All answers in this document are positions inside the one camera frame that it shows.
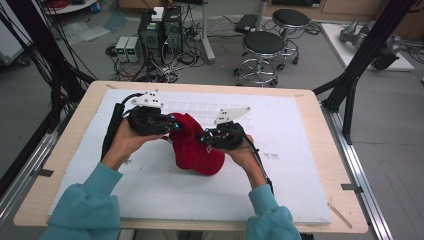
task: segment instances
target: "motion capture marker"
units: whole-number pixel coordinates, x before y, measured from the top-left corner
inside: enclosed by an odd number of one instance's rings
[[[216,125],[230,122],[250,111],[250,107],[221,109],[214,123]]]
[[[160,98],[159,94],[152,92],[146,92],[143,96],[134,98],[131,103],[143,107],[163,107],[162,99]]]

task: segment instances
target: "metal stool base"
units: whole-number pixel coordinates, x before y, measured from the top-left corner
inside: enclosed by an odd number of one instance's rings
[[[248,81],[250,83],[261,85],[269,83],[271,86],[276,86],[278,83],[278,76],[275,68],[263,59],[247,59],[240,67],[234,72],[239,75],[237,85],[241,85],[240,81]]]

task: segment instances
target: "white panel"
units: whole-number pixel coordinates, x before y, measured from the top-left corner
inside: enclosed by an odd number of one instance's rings
[[[66,170],[52,209],[70,184],[82,183],[95,168],[114,104],[132,93],[135,92],[106,93]],[[294,98],[163,91],[160,94],[163,113],[189,113],[204,128],[215,126],[213,122],[220,109],[249,106],[251,111],[235,121],[254,136],[278,203],[291,210],[296,223],[331,222]],[[130,160],[119,169],[124,177],[113,191],[120,200],[121,217],[246,221],[254,215],[247,196],[249,181],[228,156],[223,168],[211,177],[179,169],[172,146],[164,140],[146,143]]]

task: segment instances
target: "electronic device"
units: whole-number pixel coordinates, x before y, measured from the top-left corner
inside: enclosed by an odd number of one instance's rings
[[[142,56],[140,39],[138,37],[130,37],[125,51],[129,62],[138,62]]]
[[[256,25],[256,19],[258,18],[255,14],[246,14],[234,27],[234,31],[241,33],[249,33],[250,29],[254,29]]]
[[[163,18],[165,38],[168,43],[168,52],[180,54],[183,52],[183,23],[181,7],[176,6],[165,11]]]
[[[216,128],[205,129],[205,134],[199,135],[198,138],[201,143],[208,145],[208,151],[212,150],[212,148],[234,150],[242,146],[243,141],[246,141],[246,146],[250,147],[252,150],[255,160],[265,177],[265,181],[271,187],[271,191],[274,192],[271,179],[269,179],[262,165],[259,149],[257,149],[249,139],[243,127],[239,123],[233,122],[235,118],[249,111],[250,107],[221,109],[215,119]]]
[[[135,107],[125,111],[125,104],[130,99]],[[121,103],[116,103],[103,139],[100,159],[103,159],[110,146],[112,146],[113,138],[127,113],[131,129],[140,136],[160,135],[170,131],[178,131],[181,126],[175,120],[175,117],[162,114],[161,108],[163,108],[163,102],[158,90],[134,93],[126,97]]]
[[[127,46],[129,39],[129,37],[120,37],[118,43],[115,46],[116,54],[118,54],[119,61],[121,62],[128,62],[125,47]]]
[[[163,7],[154,7],[153,11],[155,11],[155,13],[152,14],[152,21],[153,22],[162,22],[164,8]]]
[[[145,58],[151,59],[157,65],[163,65],[162,47],[164,44],[162,22],[152,21],[152,12],[146,11],[140,20],[138,36]]]

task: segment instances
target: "stool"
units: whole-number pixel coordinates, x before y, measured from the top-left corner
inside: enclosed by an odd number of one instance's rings
[[[281,37],[270,32],[251,32],[243,38],[243,48],[243,56],[251,54],[255,58],[247,59],[234,70],[235,75],[240,75],[236,85],[241,86],[240,80],[246,80],[262,87],[265,83],[276,86],[278,76],[275,68],[266,59],[280,56],[284,49]]]
[[[281,56],[284,56],[284,58],[283,62],[277,65],[277,69],[280,71],[283,70],[285,66],[287,56],[296,54],[292,63],[297,64],[299,61],[299,48],[292,40],[288,39],[287,36],[291,30],[305,28],[305,26],[309,23],[309,18],[305,14],[296,10],[280,9],[272,14],[272,21],[275,23],[275,25],[283,28],[283,32],[280,34],[280,36],[284,41],[284,50],[281,54]],[[295,48],[289,48],[289,43],[293,44]]]

* [Your objective]:
Only a number is expected: the count of lines in the entries that include the string "target".

* [Result for this task]:
5